S. Paulo – A Comissão Estadual da Verdade Rubens Paiva realizou nesta segunda-feira (15/07) sua 55ª audiência pública, para tratar do caso do operário metalúrgico Raimundo Eduardo da Silva, militante negro da Ação Popular (AP), morto sob tortura, no DOI/CODI de S. Paulo. A audiência foi aberta com a leitura de uma carta escrita por companheiros da AP com elogios à sua atuação política.

O corpo de Raimundo foi exumado em 1983, quando a família pôde enterrá-lo dignamente. Houve na ocasião, por intercessão de dom Paulo Evaristo Arns, uma missa na Assembleia Legislativa. Após, o corpo seguiu em cortejo até Mauá, passando por avenida que leva seu nome – Raimundo Eduardo da Silva.

Irmão de Raimundo, Hélio Jerônimo da Silva foi o primeiro a depor. Relatou a militância em Mauá, primeiro no PCB, depois na AP, onde Raimundo atuava na Sociedade Amigos do Bairro Jardim Zaíra. Por conta de denúncias, o irmão, segundo Hélio, teve de se refugiar em uma pensão em Santo André, onde acabou ferido a faca, no final de 1970, numa confusão havida no local.

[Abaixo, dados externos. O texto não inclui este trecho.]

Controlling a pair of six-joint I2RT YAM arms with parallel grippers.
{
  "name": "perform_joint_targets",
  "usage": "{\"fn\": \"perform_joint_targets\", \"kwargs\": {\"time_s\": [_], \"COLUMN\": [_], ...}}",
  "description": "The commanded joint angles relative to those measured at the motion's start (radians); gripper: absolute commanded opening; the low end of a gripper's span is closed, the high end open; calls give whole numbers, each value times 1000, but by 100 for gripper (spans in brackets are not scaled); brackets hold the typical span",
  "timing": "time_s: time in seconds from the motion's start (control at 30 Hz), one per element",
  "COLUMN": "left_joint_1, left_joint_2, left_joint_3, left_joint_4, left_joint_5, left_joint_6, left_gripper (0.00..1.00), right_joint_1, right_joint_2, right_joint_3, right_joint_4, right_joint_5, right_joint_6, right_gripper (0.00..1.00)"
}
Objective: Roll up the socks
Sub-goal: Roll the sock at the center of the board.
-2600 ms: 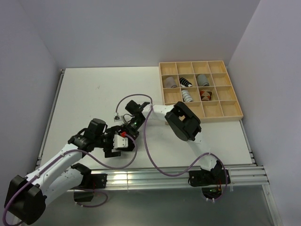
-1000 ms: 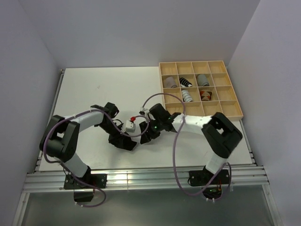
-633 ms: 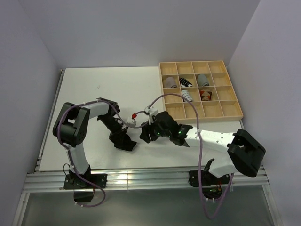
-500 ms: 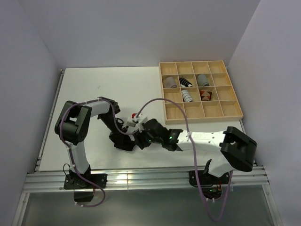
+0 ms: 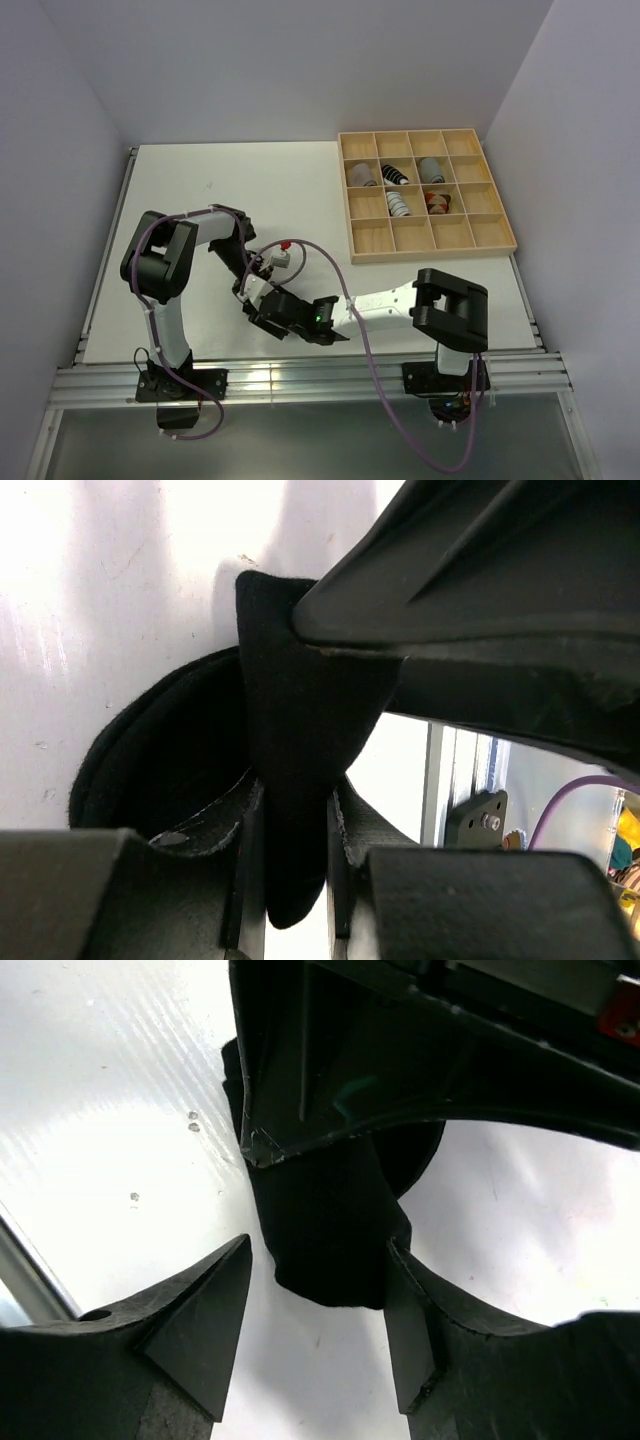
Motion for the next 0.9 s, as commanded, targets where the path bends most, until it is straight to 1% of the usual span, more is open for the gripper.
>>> {"fn": "perform_joint_targets", "kwargs": {"time_s": [0.0,0.17,0.23,0.3,0.33,0.37,0.43,0.47,0.53,0.57,0.6,0.67,0.7,0.73,0.8,0.83,0.87], "left_joint_1": [-8,-8,-9,-9,-8,-9,-9,-8,-9,-6,-3,12,20,27,47,56,72], "left_joint_2": [12,18,18,18,18,18,15,7,-22,-37,-57,-121,-145,-166,-226,-266,-281], "left_joint_3": [26,34,34,38,40,43,46,48,46,42,35,28,23,19,6,-3,-18], "left_joint_4": [-21,-35,-40,-51,-54,-57,-61,-58,-19,0,64,115,162,248,319,431,471], "left_joint_5": [31,36,39,47,51,59,68,71,73,76,83,93,88,79,68,36,18], "left_joint_6": [9,14,18,23,24,24,24,20,-28,-64,-101,-144,-229,-280,-379,-429,-519], "left_gripper": [11,12,12,12,12,12,11,11,11,12,14,18,22,24,29,36,38], "right_joint_1": [22,21,21,21,18,18,14,11,-1,-5,-13,-39,-45,-54,-67,-68,-70], "right_joint_2": [26,92,114,131,150,160,175,177,164,157,151,122,112,96,88,86,86], "right_joint_3": [54,88,95,103,112,117,123,123,121,120,115,95,89,79,75,75,78], "right_joint_4": [47,25,22,11,4,-4,-16,-21,-39,-47,-53,-53,-74,-79,-96,-105,-114], "right_joint_5": [62,75,75,69,67,64,58,55,21,6,-19,-49,-66,-91,-100,-108,-111], "right_joint_6": [-35,-75,-78,-74,-74,-72,-69,-63,-55,-51,-49,-22,-17,-14,-14,-17,-17], "right_gripper": [61,61,59,50,44,34,22,10,7,5,4,3,3,2,2,2,2]}}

No hospital, continuou Hélio, a repressão o descobriu. Antes que a família conseguisse retirá-lo de lá, e apesar da resistência dos médicos por conta do quadro grave de Raimundo, o Exército o levou embora, após fechar o entorno do hospital. A alegação era que Raimundo iria para o Hospital Cruz Azul, mas na verdade ele foi para a Oban, onde foi torturado e morreu, aos 22 anos de idade. No dia 4/1/1971, a família soube que ele havia sido enterrado como indigente no cemitério de Guaianazes. Hélio contou sobre a perseguição que sua família sofreu, no que foi secundado por sua filha Magda Aparecida da Silva.

Grande revolucionário

"Raimundo era um jovem educado, tinha todas as qualidades para ser um dos grandes revolucionários da época, por sua luta contra a repressão e por uma sociedade mais justa", afirmou Pedro Pereira do Nascimento, o Pereirinha, também operário metalúrgico e militante da AP. Pereirinha também falou sobre sua carreira de militante político e as circunstâncias que o levaram a ser preso.

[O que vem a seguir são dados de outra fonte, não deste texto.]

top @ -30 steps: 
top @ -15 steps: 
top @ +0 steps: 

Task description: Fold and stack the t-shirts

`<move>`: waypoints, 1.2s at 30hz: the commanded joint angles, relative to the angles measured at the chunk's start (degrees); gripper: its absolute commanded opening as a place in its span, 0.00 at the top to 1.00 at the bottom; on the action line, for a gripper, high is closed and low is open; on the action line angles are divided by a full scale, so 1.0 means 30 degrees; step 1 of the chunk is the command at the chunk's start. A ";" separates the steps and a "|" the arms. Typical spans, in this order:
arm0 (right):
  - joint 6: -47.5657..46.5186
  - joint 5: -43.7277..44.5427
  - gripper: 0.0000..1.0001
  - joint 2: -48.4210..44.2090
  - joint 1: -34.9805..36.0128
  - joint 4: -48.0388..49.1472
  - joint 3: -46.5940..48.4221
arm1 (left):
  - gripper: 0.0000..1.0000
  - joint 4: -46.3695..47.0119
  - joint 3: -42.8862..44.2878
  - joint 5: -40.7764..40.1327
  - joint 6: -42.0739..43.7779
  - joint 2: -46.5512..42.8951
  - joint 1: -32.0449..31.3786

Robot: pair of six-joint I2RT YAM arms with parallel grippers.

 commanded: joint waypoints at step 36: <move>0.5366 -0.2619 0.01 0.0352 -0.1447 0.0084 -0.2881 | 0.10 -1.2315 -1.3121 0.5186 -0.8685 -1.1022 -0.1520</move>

Também metalúrgico e militante da AP, após passagem pelo PCB, Carlos Gilberto Pereira disse que Raimundo era parte da reorganização do movimento operário e sindical dos operários no ABC e em outras cidades. Contou ainda sobre suas três prisões, em 1968, 1969 e 1974. Discorreu sobre as diferenças entre as torturas que sofreu nelas, primeiramente na Polícia do Exército, e depois na Oban, capitaneada pela equipe do delegado Fleury e por fim no DOI-Codi, que era comandada pela equipe de Brilhante Ulstra.

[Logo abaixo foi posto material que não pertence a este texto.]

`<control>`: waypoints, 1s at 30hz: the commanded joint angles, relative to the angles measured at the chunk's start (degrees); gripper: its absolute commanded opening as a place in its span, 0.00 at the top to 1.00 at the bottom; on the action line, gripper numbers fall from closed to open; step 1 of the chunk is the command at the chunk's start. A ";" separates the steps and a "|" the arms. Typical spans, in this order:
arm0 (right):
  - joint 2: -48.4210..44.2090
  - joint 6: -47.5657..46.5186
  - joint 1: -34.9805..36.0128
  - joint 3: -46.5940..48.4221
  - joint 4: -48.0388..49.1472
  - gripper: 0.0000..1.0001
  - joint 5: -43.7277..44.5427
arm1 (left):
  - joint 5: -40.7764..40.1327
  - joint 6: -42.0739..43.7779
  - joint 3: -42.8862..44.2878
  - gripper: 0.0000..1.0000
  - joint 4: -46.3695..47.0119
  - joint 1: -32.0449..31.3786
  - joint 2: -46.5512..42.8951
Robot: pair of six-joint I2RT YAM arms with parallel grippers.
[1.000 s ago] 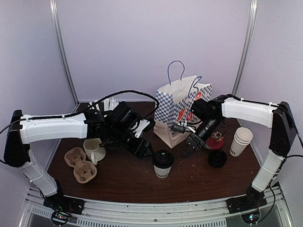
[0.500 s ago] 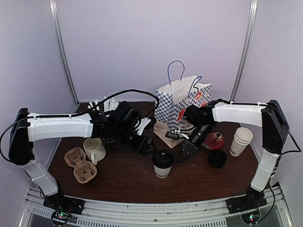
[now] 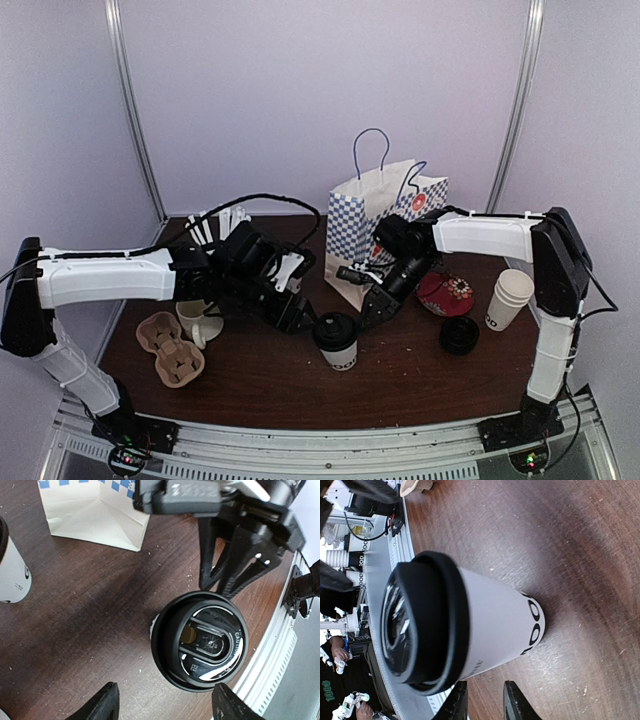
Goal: Pack the takeout coffee
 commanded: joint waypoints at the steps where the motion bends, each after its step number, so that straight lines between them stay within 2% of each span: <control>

O presidente da Comissão da Verdade, deputado Adriano Diogo (PT), considerou interessante a realização de audiências específicas para tratar da resistência operária no grande ABC. Informou que, no dia 04 de agosto, haverá, com a OAB, um ato de retomada simbólica do prédio onde funcionava o Tribunal da Justiça Militar, na avenida Brigadeiro Luis Antônio, 1.249, na capital. Lá será um centro de memória histórica do período da repressão e a ação dos advogados paulistas na defesa dos presos políticos. No dia 8/8, no salão nobre da Faculdade de Direito da USP, no largo São Francisco, haverá o julgamento da Lei da Anistia.